Investigative Analysis

Melatonin Levels and the Graveyard Shift

March 2007

The most undesirable shift available for workers everywhere may have just gotten a little bit worse. Researchers from Harvard University, in a Nurse's Health Study of more than 78,000 subjects, believe that working even a few night shifts a month might increase your risk of colorectal cancer.

The higher risk is believed to be linked to low levels of melatonin, a hormone involved in regulating sleep. When under lab observation, melatonin acts as an inhibitor to tumors.

Melatonin levels reach their highest in the middle of the night for most people. They are so fragile that turning on the light can decrease the level by 10%. After just two weeks of intermittent light nightly, humans experience a rapid decline in melatonin production, according to Nurse's Health Study researchers.

This development is just the latest in a line of studies whose aims were to determine the role reduced melatonin levels play in a person's health.

A German study published in 2002 concluded, "since humans are exposed universally, even small risk elevations could lead to numerous cases." A study of 813 patients aged 20-74, conducted at the Fred Hutchinson Cancer Research Center in Seattle, Washington, discovered that "breast cancer risk was increased among subjects who frequently did not sleep during the period of night when melatonin levels were typically at their highest." Further, "there was an indication of increased risk among subjects with the brightest bedrooms. Graveyard shift work was associated with increased breast cancer risk…with a trend of increased risk with increasing years and with more hours per week of graveyard shift work."

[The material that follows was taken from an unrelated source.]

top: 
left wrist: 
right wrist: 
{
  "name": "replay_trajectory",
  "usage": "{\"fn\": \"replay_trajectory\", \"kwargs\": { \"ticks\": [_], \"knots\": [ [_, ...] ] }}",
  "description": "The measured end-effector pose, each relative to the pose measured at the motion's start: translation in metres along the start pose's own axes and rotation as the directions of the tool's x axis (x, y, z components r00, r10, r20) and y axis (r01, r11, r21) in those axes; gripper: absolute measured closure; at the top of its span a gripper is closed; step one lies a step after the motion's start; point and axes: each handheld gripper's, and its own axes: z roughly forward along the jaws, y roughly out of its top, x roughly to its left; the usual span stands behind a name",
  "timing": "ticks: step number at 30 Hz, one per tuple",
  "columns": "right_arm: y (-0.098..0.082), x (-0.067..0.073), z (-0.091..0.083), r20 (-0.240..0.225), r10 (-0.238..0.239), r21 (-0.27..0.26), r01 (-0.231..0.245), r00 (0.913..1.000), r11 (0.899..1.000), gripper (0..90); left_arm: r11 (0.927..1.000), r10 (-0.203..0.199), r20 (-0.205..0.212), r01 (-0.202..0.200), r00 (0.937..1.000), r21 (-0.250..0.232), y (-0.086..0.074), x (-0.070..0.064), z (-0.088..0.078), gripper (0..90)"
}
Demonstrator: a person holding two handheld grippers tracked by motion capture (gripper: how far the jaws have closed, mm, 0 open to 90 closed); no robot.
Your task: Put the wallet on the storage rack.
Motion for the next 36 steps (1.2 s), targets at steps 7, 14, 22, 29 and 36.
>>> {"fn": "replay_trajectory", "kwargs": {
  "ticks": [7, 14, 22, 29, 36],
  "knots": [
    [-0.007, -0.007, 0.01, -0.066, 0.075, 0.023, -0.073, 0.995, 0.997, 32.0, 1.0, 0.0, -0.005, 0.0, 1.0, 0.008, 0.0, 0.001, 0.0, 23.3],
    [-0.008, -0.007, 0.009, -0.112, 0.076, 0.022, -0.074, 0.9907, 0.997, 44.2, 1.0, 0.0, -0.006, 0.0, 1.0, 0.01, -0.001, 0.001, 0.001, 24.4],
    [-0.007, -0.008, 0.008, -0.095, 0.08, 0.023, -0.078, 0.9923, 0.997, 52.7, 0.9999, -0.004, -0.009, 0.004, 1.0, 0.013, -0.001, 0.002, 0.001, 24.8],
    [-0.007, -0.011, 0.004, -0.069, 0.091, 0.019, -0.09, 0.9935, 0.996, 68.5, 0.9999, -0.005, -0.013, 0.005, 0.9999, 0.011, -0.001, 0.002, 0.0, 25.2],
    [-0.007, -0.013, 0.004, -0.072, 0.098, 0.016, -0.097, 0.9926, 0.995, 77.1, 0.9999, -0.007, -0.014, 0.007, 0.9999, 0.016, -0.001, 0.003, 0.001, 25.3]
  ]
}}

Another study, this one conducted by the Department of Neurology at Jefferson Medical College in Philadelphia, PA, discovered "epidemiological observations of decreased breast cancer in blind women and increased breast cancer in women who do shift work." These sentiments were echoed by researchers in St. Petersburg, Russia, who discovered, "light deprivation inhibits the carcinogenesis"…observing an "increased risk of breast cancer in night shift workers, flight attendants, radio and telegraph operators and (a) decreased risk in blind women."

The Harvard study's co-author, Francine Laden of Boston's Brigham and Women's Hospital, does offer some encouragement for those presently working night shifts. She maintains that sleeping in as dark a room as possible during the day may counteract night-shift workers decline in melatonin production.